The Slap Felt ‘round My World—and Yours

When Will Smith slapped Chris Rock in front of the audience at the Academy award ceremony I, like undoubtedly many people of color who saw it, felt a remote and intangible sorrow and trauma born of generations of marginalization in this country. 

My body tensed, my teeth gritted and my heart broke a little. These two prominent men carried, and we bore witness to, pain they likely couldn’t even express. Neither could we, the witnesses. 

The pain was felt by all who saw and yet none could understand, though opinions flowed like water from the press, the theater community, and pundits across our nation. 

The sadness, though, is that no one specifically spoke to the collective trauma and healing strategies that could’ve been beneficial to this divided and traumatized country. That is what we antiracist, nonviolent advocates seek to do. It requires maturity, nuance and a love of country and fellow man that isn’t taught in our current education system. 

This is what we call trauma-informed awareness. This is what we need to be truly inclusive and diverse. This is a clinical approach to institutional racism as a public health crisis and what the CDC refuses to do.
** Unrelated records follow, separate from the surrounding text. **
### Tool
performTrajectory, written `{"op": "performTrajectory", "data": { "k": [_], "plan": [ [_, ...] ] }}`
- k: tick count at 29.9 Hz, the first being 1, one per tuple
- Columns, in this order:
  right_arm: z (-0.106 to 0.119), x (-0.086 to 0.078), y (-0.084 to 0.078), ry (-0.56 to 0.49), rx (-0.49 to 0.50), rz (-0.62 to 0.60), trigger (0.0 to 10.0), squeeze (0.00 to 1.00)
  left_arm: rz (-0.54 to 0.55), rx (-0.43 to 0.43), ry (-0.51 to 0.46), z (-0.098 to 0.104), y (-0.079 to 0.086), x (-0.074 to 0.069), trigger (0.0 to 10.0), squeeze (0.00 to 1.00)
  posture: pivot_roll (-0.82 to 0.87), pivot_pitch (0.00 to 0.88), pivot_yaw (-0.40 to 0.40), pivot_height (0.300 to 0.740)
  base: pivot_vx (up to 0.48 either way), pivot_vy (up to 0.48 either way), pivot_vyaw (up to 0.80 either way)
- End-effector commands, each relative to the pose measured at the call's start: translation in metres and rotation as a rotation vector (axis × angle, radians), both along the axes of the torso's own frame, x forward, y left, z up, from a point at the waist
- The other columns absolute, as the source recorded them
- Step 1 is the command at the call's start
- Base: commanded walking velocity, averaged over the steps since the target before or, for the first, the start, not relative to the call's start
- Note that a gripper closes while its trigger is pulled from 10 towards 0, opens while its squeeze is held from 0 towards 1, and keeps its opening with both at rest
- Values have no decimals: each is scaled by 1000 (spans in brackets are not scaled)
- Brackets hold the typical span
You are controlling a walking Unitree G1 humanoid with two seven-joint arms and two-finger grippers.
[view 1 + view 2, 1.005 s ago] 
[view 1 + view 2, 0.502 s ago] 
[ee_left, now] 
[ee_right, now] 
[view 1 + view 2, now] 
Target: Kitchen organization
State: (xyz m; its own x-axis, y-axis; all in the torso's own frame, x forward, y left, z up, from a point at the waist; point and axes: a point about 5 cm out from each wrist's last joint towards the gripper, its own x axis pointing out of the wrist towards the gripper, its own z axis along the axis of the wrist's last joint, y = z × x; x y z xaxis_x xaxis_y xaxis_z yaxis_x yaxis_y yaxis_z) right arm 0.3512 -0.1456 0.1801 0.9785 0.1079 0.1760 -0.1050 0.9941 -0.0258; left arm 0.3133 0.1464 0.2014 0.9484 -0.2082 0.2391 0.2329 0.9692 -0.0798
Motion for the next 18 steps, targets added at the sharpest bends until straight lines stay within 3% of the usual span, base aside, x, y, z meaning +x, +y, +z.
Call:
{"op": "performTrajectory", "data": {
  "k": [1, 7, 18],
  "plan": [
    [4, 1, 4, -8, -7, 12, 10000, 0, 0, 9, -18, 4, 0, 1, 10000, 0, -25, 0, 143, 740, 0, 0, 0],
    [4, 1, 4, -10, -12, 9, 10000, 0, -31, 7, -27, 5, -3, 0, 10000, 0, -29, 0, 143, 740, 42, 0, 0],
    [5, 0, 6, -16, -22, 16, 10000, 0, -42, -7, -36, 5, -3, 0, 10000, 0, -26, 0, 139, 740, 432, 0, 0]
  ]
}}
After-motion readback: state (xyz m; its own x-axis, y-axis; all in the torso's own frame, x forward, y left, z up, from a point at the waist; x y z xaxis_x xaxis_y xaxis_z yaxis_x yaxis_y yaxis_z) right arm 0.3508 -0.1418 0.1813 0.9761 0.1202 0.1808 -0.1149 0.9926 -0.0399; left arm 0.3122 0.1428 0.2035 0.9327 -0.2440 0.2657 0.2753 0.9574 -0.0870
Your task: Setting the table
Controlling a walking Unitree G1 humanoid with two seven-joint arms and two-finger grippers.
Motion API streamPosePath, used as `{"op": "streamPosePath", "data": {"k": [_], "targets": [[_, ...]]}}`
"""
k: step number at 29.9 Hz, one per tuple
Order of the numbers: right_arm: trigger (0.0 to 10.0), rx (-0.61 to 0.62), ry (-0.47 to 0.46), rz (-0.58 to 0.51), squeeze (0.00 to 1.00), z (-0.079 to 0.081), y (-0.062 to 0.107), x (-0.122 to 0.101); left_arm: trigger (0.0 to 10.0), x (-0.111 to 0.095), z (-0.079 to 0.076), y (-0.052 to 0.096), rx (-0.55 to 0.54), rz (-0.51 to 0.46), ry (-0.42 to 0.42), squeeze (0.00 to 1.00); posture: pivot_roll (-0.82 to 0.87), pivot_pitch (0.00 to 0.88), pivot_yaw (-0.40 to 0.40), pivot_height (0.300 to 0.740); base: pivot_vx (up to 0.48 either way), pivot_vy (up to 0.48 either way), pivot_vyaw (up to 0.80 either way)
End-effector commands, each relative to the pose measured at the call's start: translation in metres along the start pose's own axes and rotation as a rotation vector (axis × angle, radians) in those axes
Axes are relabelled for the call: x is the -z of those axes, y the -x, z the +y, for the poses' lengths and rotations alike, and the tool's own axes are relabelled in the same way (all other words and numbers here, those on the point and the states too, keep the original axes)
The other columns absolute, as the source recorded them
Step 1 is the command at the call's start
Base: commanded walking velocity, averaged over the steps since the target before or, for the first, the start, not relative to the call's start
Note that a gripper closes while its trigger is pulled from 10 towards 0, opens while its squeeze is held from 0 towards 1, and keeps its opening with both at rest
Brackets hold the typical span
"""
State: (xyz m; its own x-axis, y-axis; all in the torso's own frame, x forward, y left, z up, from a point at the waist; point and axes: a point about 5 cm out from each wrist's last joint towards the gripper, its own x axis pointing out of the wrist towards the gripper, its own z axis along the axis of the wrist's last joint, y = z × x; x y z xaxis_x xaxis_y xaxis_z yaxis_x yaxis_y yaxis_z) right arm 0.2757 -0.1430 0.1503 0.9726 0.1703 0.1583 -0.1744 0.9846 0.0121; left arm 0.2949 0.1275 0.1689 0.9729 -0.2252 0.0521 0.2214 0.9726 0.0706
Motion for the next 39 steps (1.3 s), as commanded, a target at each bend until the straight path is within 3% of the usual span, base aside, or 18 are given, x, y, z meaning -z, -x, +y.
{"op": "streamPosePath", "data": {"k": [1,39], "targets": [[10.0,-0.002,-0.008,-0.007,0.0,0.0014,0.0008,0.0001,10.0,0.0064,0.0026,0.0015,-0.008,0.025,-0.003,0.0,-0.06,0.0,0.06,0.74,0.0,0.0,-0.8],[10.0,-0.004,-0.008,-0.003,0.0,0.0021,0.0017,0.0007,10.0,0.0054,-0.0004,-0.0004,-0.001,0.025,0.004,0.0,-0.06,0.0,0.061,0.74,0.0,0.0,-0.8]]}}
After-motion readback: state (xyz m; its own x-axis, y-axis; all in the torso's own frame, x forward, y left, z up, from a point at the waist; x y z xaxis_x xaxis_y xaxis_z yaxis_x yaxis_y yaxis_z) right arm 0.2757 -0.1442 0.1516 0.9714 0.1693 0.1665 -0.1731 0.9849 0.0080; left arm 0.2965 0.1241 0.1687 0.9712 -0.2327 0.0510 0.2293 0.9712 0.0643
This is what the CDC is tasked with as their control and prevention mandate. This is how their refusal to do so, as Camara Jones and other clinical antiracists have asked of them, literally defines gaslighting. This is what we as a nation must demand. 

It is not enough to castigate Will Smith—who only responded after feeling his wife’s pain and disdain, channeling the degradation of generations of black women—nor to commend Chris Rock for channeling his quasi-privilege of the generations of black entertainers. Each of them carried more than their individual experience in that moment, speaking to traditions of maladaptive behaviors conditioned out of necessity in the face of oppression. 

It was directly indicative of our nation’s oversimplification of these complex phenomena of criminality and concurrent victimization by a false narrative of entitlement and torture. How might the ethnicity and gender of these men have impacted their behavior and our interpretation of their actions?

The “blacklash” we saw after Obama’s administration that led to Trump’s election was another symptom of this institution unique to America in its brand of racism and the “John Henryism” weighs on Black people from generations of chattel slavery and Jim Crow. It makes for a petri dish breeding unconscious bias, systemic inequity, and hate-driven illness for black and white citizens alike. 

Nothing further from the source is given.